= The task =
Please give back, word for word, only the lines starting at the one containing "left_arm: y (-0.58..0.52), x" and ending at the one containing "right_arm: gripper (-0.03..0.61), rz" within the material below.
** Record set follows **
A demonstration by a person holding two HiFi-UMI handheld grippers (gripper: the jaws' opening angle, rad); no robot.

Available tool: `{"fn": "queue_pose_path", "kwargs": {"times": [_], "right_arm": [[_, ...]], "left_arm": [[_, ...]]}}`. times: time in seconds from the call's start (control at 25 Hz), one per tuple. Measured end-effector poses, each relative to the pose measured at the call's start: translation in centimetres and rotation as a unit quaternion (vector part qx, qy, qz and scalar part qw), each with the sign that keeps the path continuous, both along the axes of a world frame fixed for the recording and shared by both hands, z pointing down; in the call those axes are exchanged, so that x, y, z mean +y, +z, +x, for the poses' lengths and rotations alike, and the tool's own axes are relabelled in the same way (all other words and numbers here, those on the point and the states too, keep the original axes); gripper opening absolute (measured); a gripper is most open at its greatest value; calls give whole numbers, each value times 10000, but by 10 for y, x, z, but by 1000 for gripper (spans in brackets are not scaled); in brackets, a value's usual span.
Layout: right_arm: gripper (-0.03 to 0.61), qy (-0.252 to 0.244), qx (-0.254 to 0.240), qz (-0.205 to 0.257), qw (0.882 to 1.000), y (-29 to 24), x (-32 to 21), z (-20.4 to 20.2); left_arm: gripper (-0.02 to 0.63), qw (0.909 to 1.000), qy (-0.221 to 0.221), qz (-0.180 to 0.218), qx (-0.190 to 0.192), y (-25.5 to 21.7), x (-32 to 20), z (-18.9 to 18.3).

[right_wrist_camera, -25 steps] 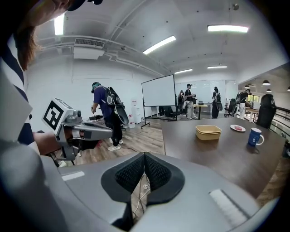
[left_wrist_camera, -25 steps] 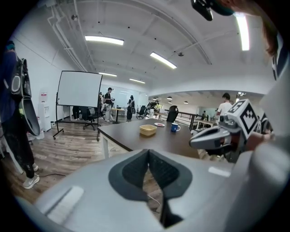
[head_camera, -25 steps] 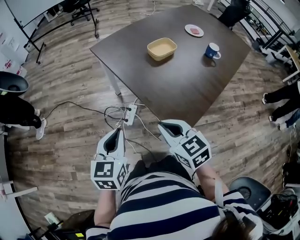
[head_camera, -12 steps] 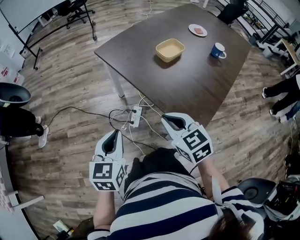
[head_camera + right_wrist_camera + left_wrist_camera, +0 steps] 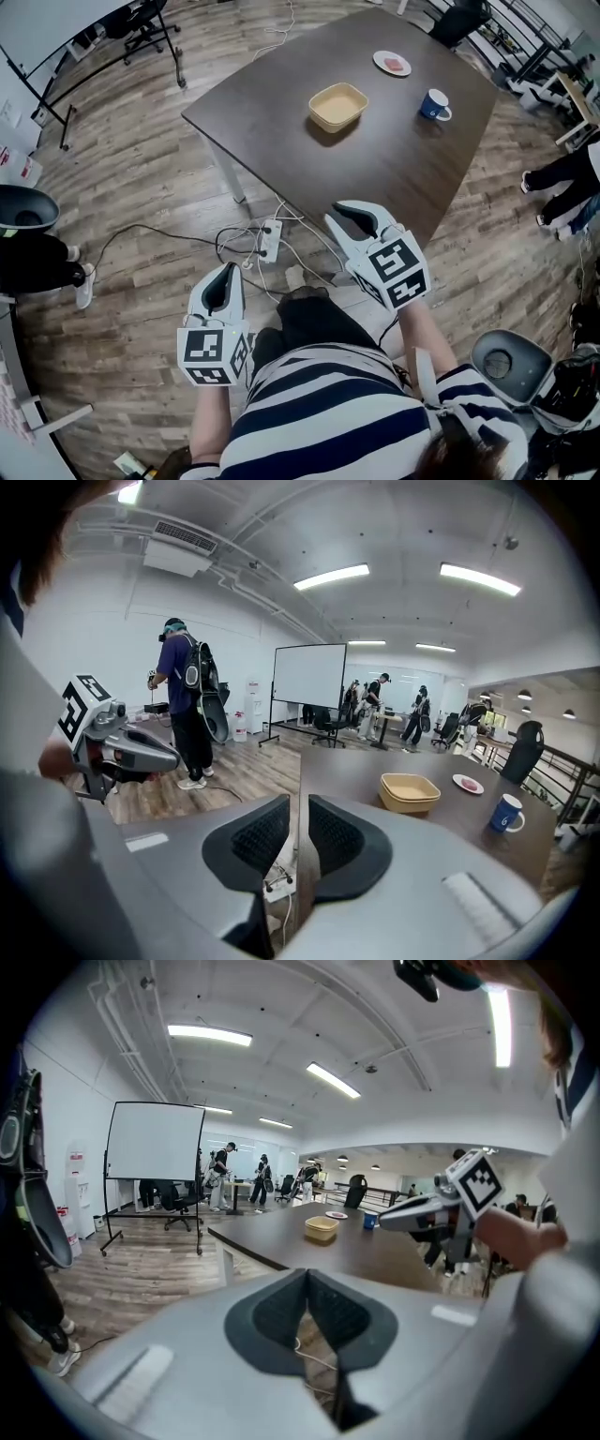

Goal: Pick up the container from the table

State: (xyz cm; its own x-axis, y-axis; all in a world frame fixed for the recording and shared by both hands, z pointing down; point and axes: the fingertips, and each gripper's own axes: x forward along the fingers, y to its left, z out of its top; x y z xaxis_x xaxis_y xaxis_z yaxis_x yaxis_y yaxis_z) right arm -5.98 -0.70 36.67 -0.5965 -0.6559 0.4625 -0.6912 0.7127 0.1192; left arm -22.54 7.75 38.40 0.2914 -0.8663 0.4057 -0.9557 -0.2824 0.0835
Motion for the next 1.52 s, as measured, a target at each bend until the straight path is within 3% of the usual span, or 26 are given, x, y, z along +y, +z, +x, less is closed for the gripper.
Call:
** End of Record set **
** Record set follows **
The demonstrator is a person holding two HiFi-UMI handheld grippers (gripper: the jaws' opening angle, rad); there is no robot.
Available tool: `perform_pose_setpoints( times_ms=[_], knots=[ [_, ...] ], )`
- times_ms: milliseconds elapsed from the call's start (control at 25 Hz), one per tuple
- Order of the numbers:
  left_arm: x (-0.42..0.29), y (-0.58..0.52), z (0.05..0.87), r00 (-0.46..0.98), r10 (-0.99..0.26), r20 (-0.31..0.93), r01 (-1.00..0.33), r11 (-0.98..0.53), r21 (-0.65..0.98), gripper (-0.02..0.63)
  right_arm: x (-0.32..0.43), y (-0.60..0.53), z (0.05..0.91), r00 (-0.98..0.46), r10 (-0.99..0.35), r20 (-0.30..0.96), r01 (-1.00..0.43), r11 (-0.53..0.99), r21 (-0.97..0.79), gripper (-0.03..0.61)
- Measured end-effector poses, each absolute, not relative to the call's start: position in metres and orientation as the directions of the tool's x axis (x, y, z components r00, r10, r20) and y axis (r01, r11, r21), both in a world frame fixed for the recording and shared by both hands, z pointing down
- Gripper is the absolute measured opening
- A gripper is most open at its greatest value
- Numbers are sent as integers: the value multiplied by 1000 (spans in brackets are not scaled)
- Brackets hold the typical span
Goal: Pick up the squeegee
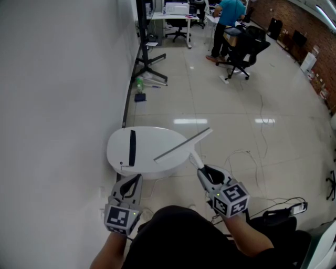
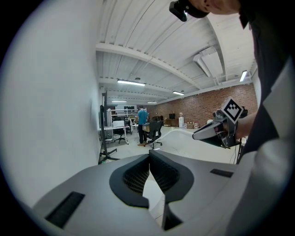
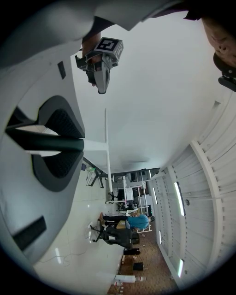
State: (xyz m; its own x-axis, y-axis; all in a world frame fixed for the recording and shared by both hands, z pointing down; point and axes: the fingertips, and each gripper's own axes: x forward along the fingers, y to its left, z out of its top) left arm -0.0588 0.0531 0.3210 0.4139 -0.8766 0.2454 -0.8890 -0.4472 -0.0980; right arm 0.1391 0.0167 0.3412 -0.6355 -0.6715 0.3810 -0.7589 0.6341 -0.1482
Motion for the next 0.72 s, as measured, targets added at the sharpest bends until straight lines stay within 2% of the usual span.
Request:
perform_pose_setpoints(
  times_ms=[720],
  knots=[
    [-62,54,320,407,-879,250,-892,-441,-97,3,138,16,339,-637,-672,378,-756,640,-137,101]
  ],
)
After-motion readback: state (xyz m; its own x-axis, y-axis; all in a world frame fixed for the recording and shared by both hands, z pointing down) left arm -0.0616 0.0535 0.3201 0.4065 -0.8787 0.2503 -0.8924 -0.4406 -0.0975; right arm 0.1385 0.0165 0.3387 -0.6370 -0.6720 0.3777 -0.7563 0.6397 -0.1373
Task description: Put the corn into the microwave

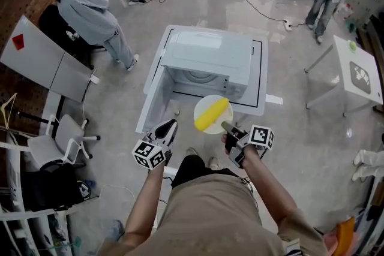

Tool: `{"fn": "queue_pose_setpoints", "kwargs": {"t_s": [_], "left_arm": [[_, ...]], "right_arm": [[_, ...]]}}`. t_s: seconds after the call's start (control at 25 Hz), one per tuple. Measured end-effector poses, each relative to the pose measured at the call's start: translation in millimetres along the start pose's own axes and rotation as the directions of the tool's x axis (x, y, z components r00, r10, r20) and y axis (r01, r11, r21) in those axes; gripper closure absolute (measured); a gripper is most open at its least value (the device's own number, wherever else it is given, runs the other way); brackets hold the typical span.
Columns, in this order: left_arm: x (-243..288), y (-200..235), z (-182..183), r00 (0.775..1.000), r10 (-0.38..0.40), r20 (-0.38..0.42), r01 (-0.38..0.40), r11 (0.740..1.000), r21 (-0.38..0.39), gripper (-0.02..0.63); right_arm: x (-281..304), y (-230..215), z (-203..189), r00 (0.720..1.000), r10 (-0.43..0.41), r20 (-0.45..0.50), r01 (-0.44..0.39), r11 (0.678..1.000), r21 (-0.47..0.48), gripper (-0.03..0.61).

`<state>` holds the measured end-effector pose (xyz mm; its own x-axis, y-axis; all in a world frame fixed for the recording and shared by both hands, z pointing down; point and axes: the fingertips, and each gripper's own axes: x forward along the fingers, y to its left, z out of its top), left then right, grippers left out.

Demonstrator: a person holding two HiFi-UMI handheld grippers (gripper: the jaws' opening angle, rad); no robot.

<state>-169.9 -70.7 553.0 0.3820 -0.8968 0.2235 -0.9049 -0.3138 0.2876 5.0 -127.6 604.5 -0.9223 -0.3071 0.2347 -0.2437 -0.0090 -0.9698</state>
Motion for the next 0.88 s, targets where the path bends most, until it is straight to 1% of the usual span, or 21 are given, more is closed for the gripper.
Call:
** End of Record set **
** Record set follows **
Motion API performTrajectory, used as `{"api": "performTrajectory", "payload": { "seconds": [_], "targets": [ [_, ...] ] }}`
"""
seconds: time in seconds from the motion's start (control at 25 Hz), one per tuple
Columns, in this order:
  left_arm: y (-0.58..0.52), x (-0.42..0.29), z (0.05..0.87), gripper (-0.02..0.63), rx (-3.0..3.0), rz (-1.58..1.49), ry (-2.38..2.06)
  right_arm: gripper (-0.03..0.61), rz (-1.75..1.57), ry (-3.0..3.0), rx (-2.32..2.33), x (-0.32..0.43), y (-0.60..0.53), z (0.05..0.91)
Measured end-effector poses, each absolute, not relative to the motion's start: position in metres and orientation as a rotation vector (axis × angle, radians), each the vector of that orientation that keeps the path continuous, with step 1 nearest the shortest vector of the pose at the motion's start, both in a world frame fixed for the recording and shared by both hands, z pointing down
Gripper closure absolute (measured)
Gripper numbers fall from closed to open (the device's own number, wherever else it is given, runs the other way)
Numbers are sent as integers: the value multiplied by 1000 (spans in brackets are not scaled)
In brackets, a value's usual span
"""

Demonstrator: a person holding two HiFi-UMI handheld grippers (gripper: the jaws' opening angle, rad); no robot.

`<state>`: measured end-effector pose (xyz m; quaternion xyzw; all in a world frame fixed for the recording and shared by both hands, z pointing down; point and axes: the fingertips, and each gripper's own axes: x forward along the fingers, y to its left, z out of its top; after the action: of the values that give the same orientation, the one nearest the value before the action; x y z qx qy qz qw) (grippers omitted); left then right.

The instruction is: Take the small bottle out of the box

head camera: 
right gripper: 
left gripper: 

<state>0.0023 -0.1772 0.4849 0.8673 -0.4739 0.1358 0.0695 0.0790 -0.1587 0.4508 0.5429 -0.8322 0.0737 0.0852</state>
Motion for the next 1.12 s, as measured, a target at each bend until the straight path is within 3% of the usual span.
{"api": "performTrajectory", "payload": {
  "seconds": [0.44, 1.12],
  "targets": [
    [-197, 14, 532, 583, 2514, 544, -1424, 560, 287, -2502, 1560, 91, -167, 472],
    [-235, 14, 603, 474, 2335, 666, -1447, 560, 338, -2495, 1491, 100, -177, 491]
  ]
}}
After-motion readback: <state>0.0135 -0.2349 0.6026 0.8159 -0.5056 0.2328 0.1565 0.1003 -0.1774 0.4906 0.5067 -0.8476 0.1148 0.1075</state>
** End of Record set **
= Answer for this exercise =
  left_arm: y (-0.58..0.52), x (-0.42..0.29), z (0.05..0.87), gripper (-0.02..0.63), rx (-3.0..3.0), rz (-1.58..1.49), ry (-2.38..2.06)
  right_arm: gripper (-0.03..0.61), rz (-1.75..1.57), ry (-3.0..3.0), rx (-2.32..2.33), x (-0.32..0.43), y (-0.60..0.53), z (0.05..0.91)

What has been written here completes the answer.